Our ability to compete in the highly competitive biopharmaceutical industries depends upon our ability to attract and retain highly qualified managerial, scientific and medical personnel. We are highly dependent on our management, scientific and medical personnel. The loss of the services of any of our executive officers, other key employees, and other scientific and medical advisors, and our inability to find suitable replacements for these individuals, could harm our business.

Competition for skilled personnel in our industry is intense and may limit our ability to hire and retain highly qualified personnel on acceptable terms, in a timely manner or at all. To induce valuable employees to remain at our company, in addition to salary and cash incentives, we intend to provide equity incentive awards that vest over time. The value to employees of equity awards that vest over time may be significantly affected by movements in our share price that are beyond our control and may at any time be insufficient to counteract more lucrative offers from other companies. Despite our efforts to retain valuable employees, members of our management, scientific and development teams are at-will employees and may terminate their employment with us on short notice. Given the stage of our programs and our plans to expand operations, our success also depends on our ability to continue to attract, retain and motivate highly skilled junior, mid-level and senior personnel across our organization.

Our relationships with healthcare providers and physicians and third-party payors will be subject to applicable anti-kickback, fraud and abuse and other healthcare laws and regulations, which could expose us to criminal sanctions, civil penalties, statutory or contractual damages, reputational harm and diminished profits and future earnings.

Healthcare providers, physicians and third-party payors in the U.S. and elsewhere play a primary role in the recommendation and prescription of pharmaceutical products.
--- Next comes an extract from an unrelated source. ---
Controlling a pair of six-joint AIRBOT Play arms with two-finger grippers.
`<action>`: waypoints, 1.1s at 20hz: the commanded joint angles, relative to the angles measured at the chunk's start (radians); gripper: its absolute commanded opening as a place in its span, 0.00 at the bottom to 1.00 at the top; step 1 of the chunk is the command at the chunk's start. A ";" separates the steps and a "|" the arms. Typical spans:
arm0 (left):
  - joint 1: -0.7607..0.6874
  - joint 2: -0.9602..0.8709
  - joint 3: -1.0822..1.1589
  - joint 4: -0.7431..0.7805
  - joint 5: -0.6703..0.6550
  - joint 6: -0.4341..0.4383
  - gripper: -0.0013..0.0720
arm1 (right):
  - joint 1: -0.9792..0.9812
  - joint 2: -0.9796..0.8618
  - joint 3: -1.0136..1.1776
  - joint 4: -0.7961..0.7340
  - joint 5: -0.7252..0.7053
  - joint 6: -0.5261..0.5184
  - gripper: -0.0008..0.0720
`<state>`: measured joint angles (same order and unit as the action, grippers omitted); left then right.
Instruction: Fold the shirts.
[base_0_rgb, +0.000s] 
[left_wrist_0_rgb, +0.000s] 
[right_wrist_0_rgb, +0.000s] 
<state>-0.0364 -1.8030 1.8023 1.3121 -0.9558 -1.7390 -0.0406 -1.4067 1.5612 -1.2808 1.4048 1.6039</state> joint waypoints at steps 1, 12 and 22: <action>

Arrangements with third-party payors and customers can expose pharmaceutical manufacturers to broadly applicable fraud and abuse and other healthcare laws and regulations, including, without limitation, the U.S. federal Anti-Kickback Statute and the U.S. federal False Claims Act, which may constrain the business or financial arrangements and relationships through which such companies sell, market and distribute pharmaceutical products. In particular, the research of our product candidates, as well as the promotion, sales and marketing of healthcare items and services, as well as certain business arrangements in the healthcare industry, are subject to extensive laws designed to prevent fraud, kickbacks, self-dealing and other abusive practices. These laws and regulations may restrict or prohibit a wide range of pricing, discounting, marketing and promotion, structuring and commission(s), certain customer incentive programs and other business arrangements generally. Activities subject to these laws also involve the improper use of information obtained in the course of patient recruitment for clinical trials. See the section titled “Business – Government Regulation – Healthcare and Privacy Laws” in this Annual Report.